Please repeat, from the entries that follow, the lines from the one containing "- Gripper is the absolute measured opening" through the one containing "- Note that" exactly, adding nothing.

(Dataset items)
⁂

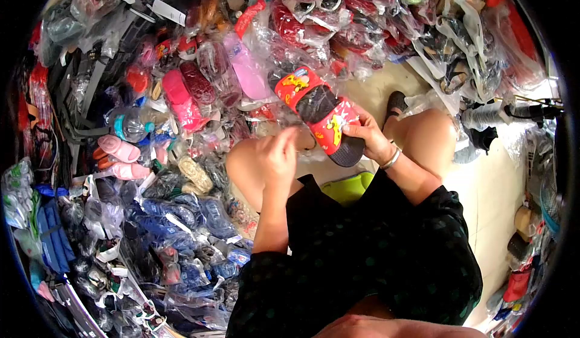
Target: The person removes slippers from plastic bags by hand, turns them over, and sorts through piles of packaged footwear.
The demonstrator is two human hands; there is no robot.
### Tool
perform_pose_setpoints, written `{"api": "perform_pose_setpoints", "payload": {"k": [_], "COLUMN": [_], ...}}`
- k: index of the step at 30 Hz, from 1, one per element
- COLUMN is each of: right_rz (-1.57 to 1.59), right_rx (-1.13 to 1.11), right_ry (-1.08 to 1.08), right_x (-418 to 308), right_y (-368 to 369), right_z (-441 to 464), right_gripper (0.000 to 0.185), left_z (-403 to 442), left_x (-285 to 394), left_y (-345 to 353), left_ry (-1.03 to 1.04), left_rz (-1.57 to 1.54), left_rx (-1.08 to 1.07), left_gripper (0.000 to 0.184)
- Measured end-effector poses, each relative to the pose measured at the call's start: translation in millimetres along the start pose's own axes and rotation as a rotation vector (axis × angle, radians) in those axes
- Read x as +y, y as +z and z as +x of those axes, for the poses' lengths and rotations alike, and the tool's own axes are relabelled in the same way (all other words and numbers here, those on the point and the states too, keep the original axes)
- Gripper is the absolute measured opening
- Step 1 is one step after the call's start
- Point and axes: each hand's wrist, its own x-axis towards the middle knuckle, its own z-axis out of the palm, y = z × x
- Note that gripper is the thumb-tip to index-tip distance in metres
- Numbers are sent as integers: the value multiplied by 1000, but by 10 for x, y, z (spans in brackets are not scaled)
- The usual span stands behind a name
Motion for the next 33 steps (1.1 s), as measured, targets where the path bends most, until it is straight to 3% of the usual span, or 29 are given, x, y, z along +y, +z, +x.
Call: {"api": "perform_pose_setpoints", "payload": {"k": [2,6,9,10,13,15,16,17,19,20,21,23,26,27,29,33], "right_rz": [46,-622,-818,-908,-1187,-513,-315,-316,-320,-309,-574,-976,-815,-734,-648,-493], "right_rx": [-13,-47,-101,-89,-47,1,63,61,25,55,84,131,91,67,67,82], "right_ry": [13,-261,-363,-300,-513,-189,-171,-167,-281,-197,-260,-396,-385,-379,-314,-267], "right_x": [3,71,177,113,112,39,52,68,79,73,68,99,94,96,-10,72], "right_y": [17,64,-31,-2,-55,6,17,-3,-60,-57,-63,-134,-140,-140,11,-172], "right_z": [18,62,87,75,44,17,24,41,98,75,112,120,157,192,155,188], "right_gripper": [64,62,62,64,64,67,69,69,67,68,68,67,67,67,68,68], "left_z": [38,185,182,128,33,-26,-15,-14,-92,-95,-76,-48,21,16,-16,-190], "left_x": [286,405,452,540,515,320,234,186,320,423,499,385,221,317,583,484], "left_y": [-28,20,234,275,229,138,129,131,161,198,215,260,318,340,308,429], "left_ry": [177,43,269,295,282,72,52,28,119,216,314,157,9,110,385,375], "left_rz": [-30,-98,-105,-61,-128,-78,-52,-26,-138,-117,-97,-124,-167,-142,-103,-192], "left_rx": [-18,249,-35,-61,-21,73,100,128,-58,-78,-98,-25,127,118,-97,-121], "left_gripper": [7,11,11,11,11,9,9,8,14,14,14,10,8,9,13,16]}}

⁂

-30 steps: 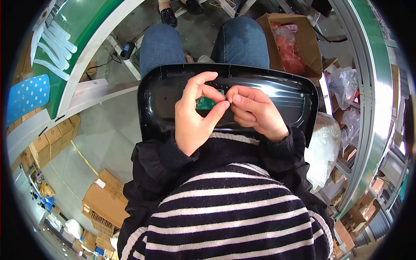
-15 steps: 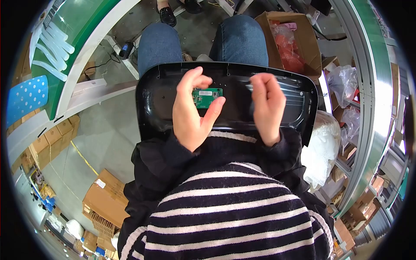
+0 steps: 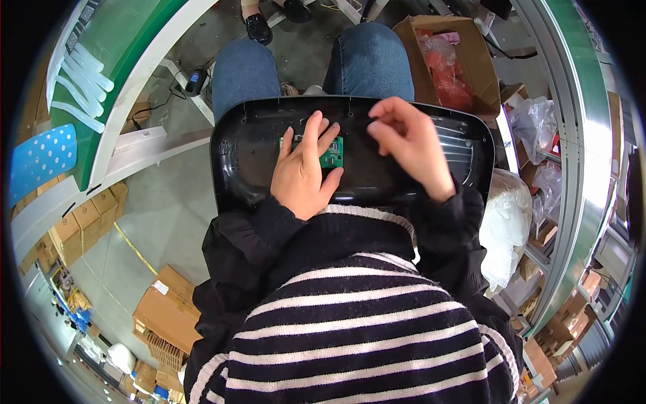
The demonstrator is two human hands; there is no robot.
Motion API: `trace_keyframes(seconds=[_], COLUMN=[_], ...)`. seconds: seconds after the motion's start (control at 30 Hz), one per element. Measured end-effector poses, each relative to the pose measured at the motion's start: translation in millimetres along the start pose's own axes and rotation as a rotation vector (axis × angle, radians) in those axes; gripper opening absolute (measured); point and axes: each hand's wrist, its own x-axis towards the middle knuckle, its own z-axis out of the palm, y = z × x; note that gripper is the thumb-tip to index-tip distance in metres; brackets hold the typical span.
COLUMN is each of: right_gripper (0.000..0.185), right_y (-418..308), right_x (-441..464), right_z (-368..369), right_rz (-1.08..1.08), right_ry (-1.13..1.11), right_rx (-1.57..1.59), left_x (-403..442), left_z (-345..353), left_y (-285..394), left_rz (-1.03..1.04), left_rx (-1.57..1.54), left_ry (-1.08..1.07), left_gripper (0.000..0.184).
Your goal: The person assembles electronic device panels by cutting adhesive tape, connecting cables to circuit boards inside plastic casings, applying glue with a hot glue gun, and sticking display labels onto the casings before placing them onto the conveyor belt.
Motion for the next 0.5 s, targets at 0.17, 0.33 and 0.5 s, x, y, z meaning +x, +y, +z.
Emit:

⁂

* **RESULT BELOW**:
- Gripper is the absolute measured opening
- Step 1 is one step after the call's start
- Point and axes: each hand's wrist, its own x-axis towards the middle knuckle, its own z-axis out of the palm, y = z × x
- Note that gripper is the thumb-tip to index-tip distance in metres

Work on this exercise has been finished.